SIOUX FALLS, S.D. — The state Transportation Commission plans to take input Oct. 10 in Pierre on the Dakota, Minnesota & Eastern Railroad’s application to acquire land by condemnation for its planned $6 billion expansion project, but the case could be headed back to court.

Commissioners voted 6-2 Thursday to allow the scheduled hearing to proceed, despite a request for a delay from attorney Bill Janklow, who represents Paul Jensen, one of the landowners along the route.

Janklow told commissioners they need to give property owners more time to intervene and ensure that their rights are protected so they’re not forced to take legal action.

‘I understand the marching orders everybody has to get this done, but we’re going to slow it down,’ Janklow, former governor and congressman, said of the DM&E project.

‘You can’t take people’s property in America without due process of law.’

The Sioux-Falls based railroad asked the commission to grant the right of eminent domain to acquire land in western South Dakota so it can extend its east-west line into Wyoming’s coal fields in the Powder River Basin.

The panel approved new rules last month for handling such cases.

Janklow said the commission has not given landowners enough time to prepare for a hearing under those new rules.

But DM&E lawyer Brian Donahoe said the commission has followed the normal notification process and no landowner appeared at the commission’s August meeting to ask for more time.

Though the rules have changed, the facts haven’t, he said.

‘These things, as admitted by the opponents, are an attempt to slow this thing down,’ Donahoe said.

‘The delays have come because the opponents have used the rules against us.’

Commissioner Sam Tidball acknowledged that landowners do have a right to be heard, but also agreed that they’re aware the case is pending.

‘This isn’t a new issue for any of those property owners,’ he said.

Donahoe said he’ll ask a Pierre judge on Friday to dismiss an earlier legal action filed by Janklow so it can’t be used to block the Oct. 10 hearing.

Transportation Department lawyer Bill Nevin said he believes no law or regulation has been violated, and that the hearing can proceed, unless a judge finds otherwise.

‘The date is subject to change,’ he said.

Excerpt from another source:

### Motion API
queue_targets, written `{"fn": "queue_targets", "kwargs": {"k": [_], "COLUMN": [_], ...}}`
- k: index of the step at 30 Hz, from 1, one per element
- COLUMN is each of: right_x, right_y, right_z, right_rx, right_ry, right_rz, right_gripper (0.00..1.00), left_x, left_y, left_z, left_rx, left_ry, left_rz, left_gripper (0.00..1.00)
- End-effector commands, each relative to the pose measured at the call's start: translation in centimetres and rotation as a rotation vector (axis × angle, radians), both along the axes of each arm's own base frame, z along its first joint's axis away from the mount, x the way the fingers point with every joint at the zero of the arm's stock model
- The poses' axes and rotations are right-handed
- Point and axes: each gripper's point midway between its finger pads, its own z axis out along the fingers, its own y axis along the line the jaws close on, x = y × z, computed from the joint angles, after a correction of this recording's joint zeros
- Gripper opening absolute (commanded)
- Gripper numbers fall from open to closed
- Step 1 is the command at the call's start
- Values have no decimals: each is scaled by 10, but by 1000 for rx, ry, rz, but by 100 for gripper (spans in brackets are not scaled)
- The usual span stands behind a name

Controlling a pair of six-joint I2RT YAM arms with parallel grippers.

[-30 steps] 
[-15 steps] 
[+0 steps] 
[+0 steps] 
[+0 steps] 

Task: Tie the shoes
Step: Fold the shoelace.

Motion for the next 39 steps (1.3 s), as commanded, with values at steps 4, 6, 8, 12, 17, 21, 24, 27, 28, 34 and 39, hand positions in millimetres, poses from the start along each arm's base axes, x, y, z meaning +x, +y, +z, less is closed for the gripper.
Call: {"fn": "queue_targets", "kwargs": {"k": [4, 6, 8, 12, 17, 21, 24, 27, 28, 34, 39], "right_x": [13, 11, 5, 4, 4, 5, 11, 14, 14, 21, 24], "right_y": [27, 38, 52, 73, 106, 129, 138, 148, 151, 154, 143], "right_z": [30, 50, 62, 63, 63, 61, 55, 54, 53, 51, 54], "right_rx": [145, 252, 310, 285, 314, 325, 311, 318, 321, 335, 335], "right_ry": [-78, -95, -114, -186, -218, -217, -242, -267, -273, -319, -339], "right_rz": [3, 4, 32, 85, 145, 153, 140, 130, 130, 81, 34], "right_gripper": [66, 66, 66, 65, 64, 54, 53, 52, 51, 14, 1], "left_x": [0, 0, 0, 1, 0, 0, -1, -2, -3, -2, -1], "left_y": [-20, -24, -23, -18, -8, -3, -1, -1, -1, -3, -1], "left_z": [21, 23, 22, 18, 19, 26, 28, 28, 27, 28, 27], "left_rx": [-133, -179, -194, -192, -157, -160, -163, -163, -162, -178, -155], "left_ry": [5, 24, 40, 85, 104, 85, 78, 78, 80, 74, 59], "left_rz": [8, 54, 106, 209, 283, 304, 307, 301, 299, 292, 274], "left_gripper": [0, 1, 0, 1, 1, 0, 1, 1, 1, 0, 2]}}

DM&E has already negotiated deals to acquire land along the expansion route from some ranchers in southwest South Dakota, but the railroad needs legal authority to use eminent domain to acquire land from unwilling sellers, Donahoe said.

Canadian Pacific Railway’s (NYSE:CP) (TSX:CP) recent purchase of the DM&E will make it easier to obtain financing for the project, but that won’t happen until it has authority to use eminent domain, he said.

The $6 billion Powder River Basin project would rebuild 600 miles of DM&E track across South Dakota and Minnesota and add 260 miles of new track around the southern end of the Black Hills to reach coal fields in Wyoming. It would haul low-sulfur coal eastward to power plants.

State law provides that a railroad can use eminent domain if it can show a project is a public use consistent with public necessity. A key element is whether a railroad can show it has already negotiated in good faith to acquire land without the use of eminent domain.